▸ Task statement
Count how many lines in the material below hold the word "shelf"; the reply is that number alone.
######
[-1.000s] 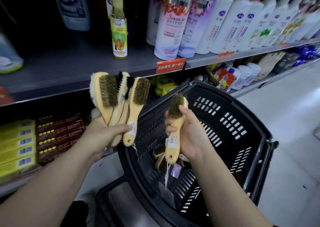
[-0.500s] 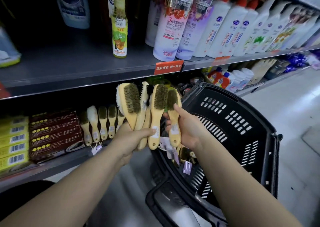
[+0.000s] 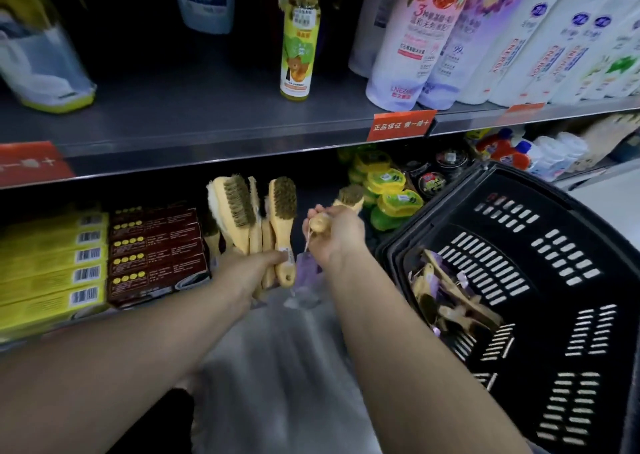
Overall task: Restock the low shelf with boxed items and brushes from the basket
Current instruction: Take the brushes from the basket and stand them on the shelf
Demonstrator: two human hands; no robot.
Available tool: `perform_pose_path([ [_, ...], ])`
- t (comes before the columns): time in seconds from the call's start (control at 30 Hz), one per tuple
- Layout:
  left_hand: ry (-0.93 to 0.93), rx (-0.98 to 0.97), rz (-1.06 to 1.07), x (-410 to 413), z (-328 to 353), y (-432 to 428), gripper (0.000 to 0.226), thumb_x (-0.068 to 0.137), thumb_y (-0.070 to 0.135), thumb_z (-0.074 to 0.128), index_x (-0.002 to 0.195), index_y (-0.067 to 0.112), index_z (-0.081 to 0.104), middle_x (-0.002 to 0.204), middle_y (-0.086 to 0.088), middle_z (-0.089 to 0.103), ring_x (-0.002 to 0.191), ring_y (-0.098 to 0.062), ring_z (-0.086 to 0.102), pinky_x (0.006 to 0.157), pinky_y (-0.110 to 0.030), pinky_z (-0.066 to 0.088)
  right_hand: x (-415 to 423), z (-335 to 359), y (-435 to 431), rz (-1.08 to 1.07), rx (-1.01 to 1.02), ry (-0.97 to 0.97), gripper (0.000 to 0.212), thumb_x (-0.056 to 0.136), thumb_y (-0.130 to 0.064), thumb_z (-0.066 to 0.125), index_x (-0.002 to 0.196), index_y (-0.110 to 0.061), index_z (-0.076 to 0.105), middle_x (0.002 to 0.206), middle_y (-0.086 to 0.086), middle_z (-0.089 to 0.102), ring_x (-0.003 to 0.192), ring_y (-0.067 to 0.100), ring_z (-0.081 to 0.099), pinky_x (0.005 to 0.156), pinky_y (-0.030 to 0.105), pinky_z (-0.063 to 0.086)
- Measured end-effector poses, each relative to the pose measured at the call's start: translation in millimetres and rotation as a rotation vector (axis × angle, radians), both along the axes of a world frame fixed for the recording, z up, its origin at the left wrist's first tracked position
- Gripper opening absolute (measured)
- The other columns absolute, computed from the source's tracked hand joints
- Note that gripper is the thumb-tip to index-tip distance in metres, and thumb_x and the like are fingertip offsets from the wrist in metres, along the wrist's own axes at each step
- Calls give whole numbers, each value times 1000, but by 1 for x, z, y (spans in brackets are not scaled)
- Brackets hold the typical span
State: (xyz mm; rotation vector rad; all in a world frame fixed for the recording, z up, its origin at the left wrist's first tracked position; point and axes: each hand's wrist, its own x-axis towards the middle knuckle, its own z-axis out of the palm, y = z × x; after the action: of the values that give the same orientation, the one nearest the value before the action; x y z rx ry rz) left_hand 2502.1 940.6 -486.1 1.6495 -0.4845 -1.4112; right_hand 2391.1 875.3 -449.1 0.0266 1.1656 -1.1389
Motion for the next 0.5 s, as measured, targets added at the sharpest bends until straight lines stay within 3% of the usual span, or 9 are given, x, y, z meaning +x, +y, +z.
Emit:
perform_pose_path([
  [0.13, -14, -7, -17, 23, -9, -19, 40, 72, 8, 76, 110, 7, 61, 83, -12, 65, 63, -21, 59, 45, -24, 44, 23, -46, 5, -8, 43, -13, 25, 99, -10, 41, 81, -5, 57, 88, 7, 65, 78, 16, 63, 70, 30, 52],
  [0.2, 16, -13, -3, 32, -17, -26, 36, 74, 2, 74, 108, 3, 61, 74, -10, 62, 55, -18, 55, 38, -20, 42, 23, -77, 9, 6, 71, 120, 21, 98, -9, 42, 93, 0, 61, 105, 12, 65, 84, 21, 66, 66, 28, 53],
  [0.27, 46, -9, -12, 40, -29, -30, 35, 74, 2, 74, 107, 2, 62, 84, -17, 67, 59, -23, 61, 45, -25, 48, 20, -107, 15, 11, 69, 327, 27, 98, -8, 42, 114, 11, 54, 115, 28, 60, 75, 23, 63, 56, 23, 48],
  [0.33, 91, -10, -26, 48, -42, -30, 32, 74, 4, 74, 105, 7, 64, 92, -18, 71, 70, -25, 65, 53, -29, 50, 15, -134, 18, 30, 55, 523, 34, 98, -10, 40, 117, 16, 49, 97, 35, 59, 55, 16, 51, 48, 19, 43],
  [0.4, 122, -8, -22, 53, -59, -24, 22, 74, 4, 74, 93, 12, 66, 74, -8, 72, 59, -18, 65, 46, -25, 47, 10, -153, 15, 65, 52, 633, 34, 97, -13, 38, 113, 14, 52, 72, 16, 51, 52, 12, 45, 46, 19, 39],
  [0.5, 143, -8, -32, 59, -83, -14, 14, 72, 6, 75, 76, 12, 63, 56, -7, 56, 49, -18, 49, 44, -23, 36, 8, -169, 0, 158, 18, 740, 18, 97, -13, 39, 101, -8, 55, 70, 1, 50, 59, 12, 48, 54, 22, 39],
])
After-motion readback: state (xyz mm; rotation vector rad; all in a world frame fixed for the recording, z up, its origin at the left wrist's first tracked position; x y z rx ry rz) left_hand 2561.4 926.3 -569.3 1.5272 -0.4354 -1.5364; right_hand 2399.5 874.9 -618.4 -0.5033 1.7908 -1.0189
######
▸ Reply
2